Please transcribe the data that follows exactly, from its first line through the line that contains "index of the".

-------- DATA EXTRACT --------

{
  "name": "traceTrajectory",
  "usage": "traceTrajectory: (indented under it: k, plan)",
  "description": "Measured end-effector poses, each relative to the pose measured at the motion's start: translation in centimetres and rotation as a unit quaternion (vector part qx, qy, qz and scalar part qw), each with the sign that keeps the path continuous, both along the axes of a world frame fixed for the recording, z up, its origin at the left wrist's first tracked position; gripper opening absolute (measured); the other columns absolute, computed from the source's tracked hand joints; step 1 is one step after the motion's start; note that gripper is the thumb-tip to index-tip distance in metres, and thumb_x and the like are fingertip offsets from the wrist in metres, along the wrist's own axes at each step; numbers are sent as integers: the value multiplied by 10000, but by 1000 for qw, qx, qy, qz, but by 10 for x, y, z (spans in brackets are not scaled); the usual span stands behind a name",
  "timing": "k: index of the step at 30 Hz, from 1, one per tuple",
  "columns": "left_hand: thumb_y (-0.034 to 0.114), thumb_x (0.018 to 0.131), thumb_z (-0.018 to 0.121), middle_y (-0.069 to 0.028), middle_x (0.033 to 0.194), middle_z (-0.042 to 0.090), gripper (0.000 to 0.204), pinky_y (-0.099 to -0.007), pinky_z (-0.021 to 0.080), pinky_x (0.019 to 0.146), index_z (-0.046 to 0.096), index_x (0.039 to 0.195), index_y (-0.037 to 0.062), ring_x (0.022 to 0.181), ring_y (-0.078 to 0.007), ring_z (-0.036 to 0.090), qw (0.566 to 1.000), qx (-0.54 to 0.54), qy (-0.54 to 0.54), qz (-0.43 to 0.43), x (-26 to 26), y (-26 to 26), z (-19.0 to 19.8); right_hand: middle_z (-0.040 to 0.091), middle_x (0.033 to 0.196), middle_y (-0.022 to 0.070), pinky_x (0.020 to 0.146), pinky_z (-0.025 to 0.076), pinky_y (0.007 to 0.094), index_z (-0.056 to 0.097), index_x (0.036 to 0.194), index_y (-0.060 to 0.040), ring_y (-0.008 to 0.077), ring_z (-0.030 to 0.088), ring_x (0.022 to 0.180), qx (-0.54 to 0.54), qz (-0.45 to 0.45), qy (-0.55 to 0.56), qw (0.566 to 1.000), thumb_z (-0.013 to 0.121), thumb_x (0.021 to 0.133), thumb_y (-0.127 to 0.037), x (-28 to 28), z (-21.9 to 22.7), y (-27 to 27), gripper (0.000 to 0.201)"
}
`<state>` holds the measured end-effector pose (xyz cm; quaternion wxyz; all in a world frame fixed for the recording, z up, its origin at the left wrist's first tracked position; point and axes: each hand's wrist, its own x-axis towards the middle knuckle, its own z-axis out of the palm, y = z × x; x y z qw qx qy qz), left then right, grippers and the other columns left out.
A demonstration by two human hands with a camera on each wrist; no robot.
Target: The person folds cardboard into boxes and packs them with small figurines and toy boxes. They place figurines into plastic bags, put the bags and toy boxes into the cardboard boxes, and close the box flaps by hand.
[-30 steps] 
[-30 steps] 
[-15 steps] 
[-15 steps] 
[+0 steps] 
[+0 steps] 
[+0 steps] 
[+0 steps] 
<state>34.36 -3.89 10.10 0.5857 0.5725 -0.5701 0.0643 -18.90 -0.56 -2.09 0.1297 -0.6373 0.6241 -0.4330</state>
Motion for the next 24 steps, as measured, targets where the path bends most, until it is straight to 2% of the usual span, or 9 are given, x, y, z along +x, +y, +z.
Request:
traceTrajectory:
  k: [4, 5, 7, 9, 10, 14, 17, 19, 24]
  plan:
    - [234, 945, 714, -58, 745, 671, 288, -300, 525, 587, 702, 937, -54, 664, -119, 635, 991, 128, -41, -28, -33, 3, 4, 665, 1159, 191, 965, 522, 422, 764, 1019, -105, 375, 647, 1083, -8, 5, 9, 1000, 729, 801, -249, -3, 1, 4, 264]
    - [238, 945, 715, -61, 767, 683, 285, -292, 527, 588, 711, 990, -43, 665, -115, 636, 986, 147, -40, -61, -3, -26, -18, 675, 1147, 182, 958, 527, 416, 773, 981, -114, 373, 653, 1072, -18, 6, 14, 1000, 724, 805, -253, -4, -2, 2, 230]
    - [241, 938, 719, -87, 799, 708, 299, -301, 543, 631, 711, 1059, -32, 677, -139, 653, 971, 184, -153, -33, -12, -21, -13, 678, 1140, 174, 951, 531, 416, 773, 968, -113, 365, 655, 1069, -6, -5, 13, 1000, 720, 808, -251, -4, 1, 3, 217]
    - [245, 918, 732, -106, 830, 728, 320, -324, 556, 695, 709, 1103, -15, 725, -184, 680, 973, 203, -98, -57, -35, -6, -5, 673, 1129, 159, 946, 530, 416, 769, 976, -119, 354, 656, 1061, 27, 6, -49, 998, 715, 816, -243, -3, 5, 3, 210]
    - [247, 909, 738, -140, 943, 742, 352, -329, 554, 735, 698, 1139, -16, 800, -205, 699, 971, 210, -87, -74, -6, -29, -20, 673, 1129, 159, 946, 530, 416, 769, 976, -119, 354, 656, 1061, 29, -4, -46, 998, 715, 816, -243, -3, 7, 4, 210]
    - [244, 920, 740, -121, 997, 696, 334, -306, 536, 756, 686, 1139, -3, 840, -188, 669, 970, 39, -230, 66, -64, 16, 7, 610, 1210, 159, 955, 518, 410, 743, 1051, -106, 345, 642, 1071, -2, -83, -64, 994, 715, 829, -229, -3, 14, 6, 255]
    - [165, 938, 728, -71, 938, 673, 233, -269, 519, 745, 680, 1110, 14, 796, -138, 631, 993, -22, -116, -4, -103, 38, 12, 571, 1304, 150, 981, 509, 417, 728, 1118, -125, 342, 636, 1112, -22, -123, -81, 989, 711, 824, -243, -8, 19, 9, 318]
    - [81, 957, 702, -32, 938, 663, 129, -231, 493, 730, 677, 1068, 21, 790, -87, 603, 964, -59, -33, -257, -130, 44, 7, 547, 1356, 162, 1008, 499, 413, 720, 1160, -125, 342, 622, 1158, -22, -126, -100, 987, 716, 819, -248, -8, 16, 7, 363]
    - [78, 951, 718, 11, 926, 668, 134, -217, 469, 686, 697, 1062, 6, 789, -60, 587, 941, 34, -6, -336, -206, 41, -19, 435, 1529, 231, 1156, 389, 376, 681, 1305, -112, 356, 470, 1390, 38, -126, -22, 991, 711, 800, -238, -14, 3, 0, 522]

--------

#### [SOLUTION FOR THIS PROBLEM]
{
  "name": "traceTrajectory",
  "usage": "traceTrajectory: (indented under it: k, plan)",
  "description": "Measured end-effector poses, each relative to the pose measured at the motion's start: translation in centimetres and rotation as a unit quaternion (vector part qx, qy, qz and scalar part qw), each with the sign that keeps the path continuous, both along the axes of a world frame fixed for the recording, z up, its origin at the left wrist's first tracked position; gripper opening absolute (measured); the other columns absolute, computed from the source's tracked hand joints; step 1 is one step after the motion's start; note that gripper is the thumb-tip to index-tip distance in metres, and thumb_x and the like are fingertip offsets from the wrist in metres, along the wrist's own axes at each step; numbers are sent as integers: the value multiplied by 10000, but by 1000 for qw, qx, qy, qz, but by 10 for x, y, z (spans in brackets are not scaled); the usual span stands behind a name",
  "timing": "k: index of the step at 30 Hz, from 1, one per tuple",

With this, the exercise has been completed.